# DRCCC, Detroit Radio Control Car Club 2005



## tom kelley (Mar 29, 2005)

There will be a DRCCC club meeting next Thursday starting at 6pm. . Please try to come if you can make it.


The Location will be at ERA, Bower's and Associates

17277 W 10 Mile Road Southfield
48075

I'll be ordering pizza so please respond what your preference is.

Thanks
Tom Kelley
2488726531
[email protected]


----------



## DJ1978 (Sep 26, 2001)

Tom,
Could you please tell us more about the club. 
Is there a web site?
Where do you race? 
Thanks
Dan


----------



## tom kelley (Mar 29, 2005)

Sometimes I need to remind myself that there's lots of people out there that have never heard about us before! Our PR guy seems to be on extended vaction... lol. The Detroit Radio Control Car Club's website is 
www.myrcworld.net/drccc

The DRCCC is a club in the Detroit Metro Area for onroad racers. Mostly the DRCCC has been known to stick to gas onroad racing. We have tried from time to time race electrics, but its mostly 1/8th and 1/10th cars.

The DRCCC hosts the one Midwest Series every year, and now a charity series race. www.midwestseries.com The Last 2 years we raced at Wal-mart in Sterling Heights. 
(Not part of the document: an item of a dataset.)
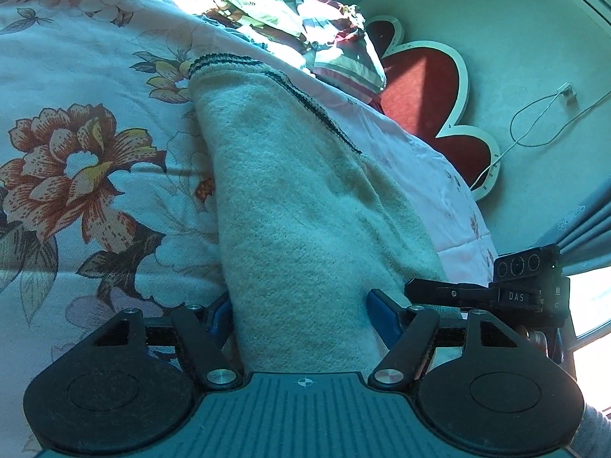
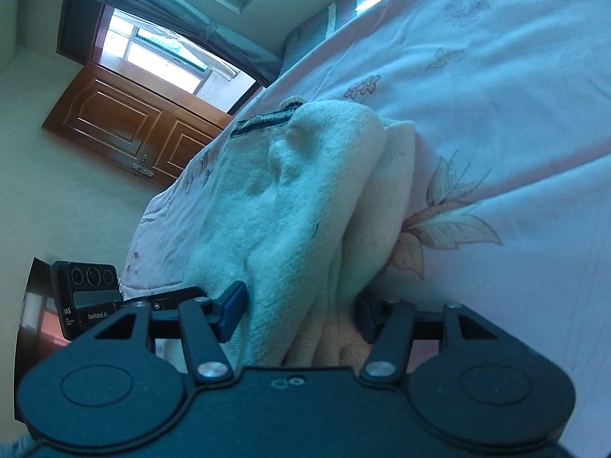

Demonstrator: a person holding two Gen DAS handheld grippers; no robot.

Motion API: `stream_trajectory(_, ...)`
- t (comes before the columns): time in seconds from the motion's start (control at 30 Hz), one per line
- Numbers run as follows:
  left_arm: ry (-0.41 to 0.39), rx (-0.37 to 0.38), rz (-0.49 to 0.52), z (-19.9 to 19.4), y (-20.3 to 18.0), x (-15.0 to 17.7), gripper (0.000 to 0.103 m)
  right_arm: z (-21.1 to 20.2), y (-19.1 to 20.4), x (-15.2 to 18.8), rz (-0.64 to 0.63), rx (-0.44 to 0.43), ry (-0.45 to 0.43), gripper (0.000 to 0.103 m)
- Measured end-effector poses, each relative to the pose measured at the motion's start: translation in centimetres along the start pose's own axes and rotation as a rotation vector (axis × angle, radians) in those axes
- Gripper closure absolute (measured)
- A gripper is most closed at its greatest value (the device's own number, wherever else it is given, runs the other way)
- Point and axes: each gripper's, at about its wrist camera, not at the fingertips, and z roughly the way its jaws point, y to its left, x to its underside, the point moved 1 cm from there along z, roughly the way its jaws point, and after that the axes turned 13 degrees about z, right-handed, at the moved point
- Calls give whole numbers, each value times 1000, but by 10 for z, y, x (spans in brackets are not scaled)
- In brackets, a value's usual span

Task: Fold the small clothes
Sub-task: 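Fold the held side over the first folded side with the right gripper, then lay the folded side down and open the right gripper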

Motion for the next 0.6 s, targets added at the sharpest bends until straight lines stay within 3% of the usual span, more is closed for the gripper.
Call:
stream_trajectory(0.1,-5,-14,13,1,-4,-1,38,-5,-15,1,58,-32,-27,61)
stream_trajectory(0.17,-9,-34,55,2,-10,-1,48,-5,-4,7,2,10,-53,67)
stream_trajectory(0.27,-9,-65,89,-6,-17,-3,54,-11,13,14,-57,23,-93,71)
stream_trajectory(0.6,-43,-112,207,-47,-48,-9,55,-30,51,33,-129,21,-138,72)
Since we have a portable track we can basically put it down anywhere. I dare to say we have the largest onroad track in Michigan. We also have full ambrc scoring equipment. The only real solid info I have now is that on July 17th is our TDM charity race, and July 23-24th the Midwest Series will be hosted by us. I'm hoping to nail a location for that down soon. Finding good location for those events are our primary concern. Hopefully at our meeting we can get them nailed down. At this point I can't say because I have been looking at different places but nothing solid yet.


----------



## tom kelley (Mar 29, 2005)

Just in case people were looking for the meeting location

Its at ERA bowers and Associates, on ten mile south of, and east of southfield road.


----------



## tom kelley (Mar 29, 2005)

*Club meeting thursday 6:30pm*

My fellow club members. I'm terribly sorry for this coming on such short notice. At our last meeting we planned on a follow up meeting about 2 weeks ago to be in 2 weeks. This email is to remind you (if you were there) that the next meeting is this Thursday 6:30 pm, at the same location:
ERRA Bowers And Associates
17277 W Ten Mile Road
Southfield MI 48075

Once again, name your preference for pizza by sending me a RSVP
The meeting will be about or locations for this year and our ongoing permanant track search For those of you who want to see meeting minutes let the information below serve as that purpose (see below for details)

The following link should show you a map and route directions.
http://maps.yahoo.com/maps_result?addr=17277+W+Ten+Mile+Rd&csz=48075&country=us&new=1&name=&qty=

Old buisness:
Locations
For our TDM and Midwest Series, I'm expecting by Thursday to be able to specify our track location for this year. If not shortly there after. The goal is to have something before the first midwest series. We actually have quite a bit locations researched and on the table for either followup or decision.


----------